Meaning of 'sunlines'
He was a man of perhaps forty five, and his face was thick featured, phlegmatic, with sunlines around small light eyes — the face of a deliberate man.
Nightmare Town Stories By Dashiell Hammett
What is sunlines? Is it a wrinkle made by sunlight or something?
This word can't be found anywhere in dictionary or elsewhere.
Solution 1:
A review of Nightmare Town by Mat Brewster on the BlogCritics website reports that the collection consisted of stories that were at least 70 years old at the time of its release (1999), which would put the date of occurrence of Hammett's use of the word sunlines at not later than 1929.
A Google Books search for sun line, sunline, sun lines, and sunlines turns up only three relevant matches from the period 1900–1940; but one of them seems to explain the intended meaning of the term. From Cynthia Stockley, Virginia of the Rhodesians (1913) [combined snippets]:
Mrs. Skeffy told me confidentially one morning while she was massaging the marks under her eyes—which she called sun-lines and I called crow's-feet—that she thought Mr. Waybrant was the cleverest man she had ever met.
From one year earlier we have this from Pearl Franklin Godfrey, "Faithless Husbands: A Story," in The Craftsman (May 1912):
Silas looked like a man who had driven a slow horse all his life and waited at the bars for cows—men who do that get to have the look. A bit of light-colored hair that was old enough to be white, straggled out from beneath a battered straw hat, over his sun-burned face. When Dart came upon him he was holding between his knees an old fish pole while he took a new line from a piece of store paper. He did not raise his eyes for a minute or two, then there was a gleam of triumph amid the wrinkles and sun lines of the old Yankee face—a half smile that puckered up his features just as it had when he was a boy.
And finally, from Kate Jordan, The Next Corner (1921), we have this:
A look into the mirror of her vanity case brought a wondering, half-amused shrug. How she had gibed at his criticism—and behold!—it had borne fruit, for her face was but lightly touched with the pencils and powders. Of course he had been right. The habit of plastering oneself into a Pierrot can grow into a sort of debauch without one's realizing it. She had a sense of his approval while she pictured him leaning on a deck rail, smoking a pipe, the droll, little sun lines showing about his eyes.

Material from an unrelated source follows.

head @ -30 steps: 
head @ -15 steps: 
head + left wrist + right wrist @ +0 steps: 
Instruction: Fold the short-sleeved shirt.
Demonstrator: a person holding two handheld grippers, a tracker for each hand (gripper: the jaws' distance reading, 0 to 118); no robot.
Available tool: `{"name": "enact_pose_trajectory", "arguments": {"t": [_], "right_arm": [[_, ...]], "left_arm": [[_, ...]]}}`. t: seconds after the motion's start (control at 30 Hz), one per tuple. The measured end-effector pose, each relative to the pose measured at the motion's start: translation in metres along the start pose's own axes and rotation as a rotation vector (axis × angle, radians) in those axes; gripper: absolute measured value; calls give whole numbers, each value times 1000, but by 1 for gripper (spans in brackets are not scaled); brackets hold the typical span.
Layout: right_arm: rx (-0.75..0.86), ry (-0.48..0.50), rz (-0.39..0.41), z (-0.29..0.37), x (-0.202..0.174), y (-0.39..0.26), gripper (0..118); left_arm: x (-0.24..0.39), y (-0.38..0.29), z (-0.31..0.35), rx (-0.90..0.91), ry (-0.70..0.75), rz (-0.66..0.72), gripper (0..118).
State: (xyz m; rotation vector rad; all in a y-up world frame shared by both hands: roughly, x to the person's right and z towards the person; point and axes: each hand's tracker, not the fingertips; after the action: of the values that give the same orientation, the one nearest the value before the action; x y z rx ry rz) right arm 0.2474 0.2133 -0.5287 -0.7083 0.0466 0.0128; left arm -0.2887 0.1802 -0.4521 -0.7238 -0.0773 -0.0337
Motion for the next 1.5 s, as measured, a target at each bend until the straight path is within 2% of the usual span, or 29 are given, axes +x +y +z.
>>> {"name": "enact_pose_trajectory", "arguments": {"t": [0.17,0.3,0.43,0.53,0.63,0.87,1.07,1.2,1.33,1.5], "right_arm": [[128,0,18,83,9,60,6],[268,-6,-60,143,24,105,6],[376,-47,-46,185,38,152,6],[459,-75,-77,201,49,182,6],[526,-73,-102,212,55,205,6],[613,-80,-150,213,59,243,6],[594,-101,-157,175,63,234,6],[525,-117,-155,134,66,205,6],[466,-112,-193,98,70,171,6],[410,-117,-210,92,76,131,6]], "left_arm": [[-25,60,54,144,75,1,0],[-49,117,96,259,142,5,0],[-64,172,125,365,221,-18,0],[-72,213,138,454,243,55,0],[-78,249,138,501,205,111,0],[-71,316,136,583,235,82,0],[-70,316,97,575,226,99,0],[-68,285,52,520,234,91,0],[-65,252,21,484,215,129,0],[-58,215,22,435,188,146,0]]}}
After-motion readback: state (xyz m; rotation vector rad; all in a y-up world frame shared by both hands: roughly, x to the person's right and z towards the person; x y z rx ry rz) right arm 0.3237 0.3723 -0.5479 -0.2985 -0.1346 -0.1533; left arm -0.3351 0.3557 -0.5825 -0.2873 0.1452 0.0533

Evidently, in the 1910s and 1920s—and perhaps later—the word sunlines (or sun-lines or sun lines) referred to lines or wrinkles near a person's eyes, marks that many people today call crow's-feet.
Solution 2:
Simple answer:
"Sun lines" are wrinkles (typically around the eyes), caused by the sun.
It is not a common word, but here it is referenced from a newspaper ad circa 1935. Also mentioned in the same ad are "squint lines", so the two terms look interchangeable.
Solution 3:
Facial [Sun]lines and wrinkles (rhytides) form because of the following factors:
• Ageing processes • Sun damage • Muscle movement • Gravity • Injury • Surgery • Acne • Other skin diseases with a tendency to scar (e.g. discoid lupus)
See DermNet NZ Link
Additionally, I found a nautical reference at the following Link
- Plot — Graphical facilities To draw a 2 pixel wide black line with 50% opacity one hour after the beginning of the nautical morning twilight, the sunlines parameter would look like this: [graph]
Ngram & Google books:
An Ngram query of “sunlines” Link returned many references to books on a variety of topics, including the Dashiell Hammett novel which occasioned your OP.
WARNING: The dermatological answer is merely semi-educated guess as I, too, could find no direct dictionary reference to "sunlines" other than in the dermatological & nautical contexts. Note: even the spell-check wants to correct or replace this word.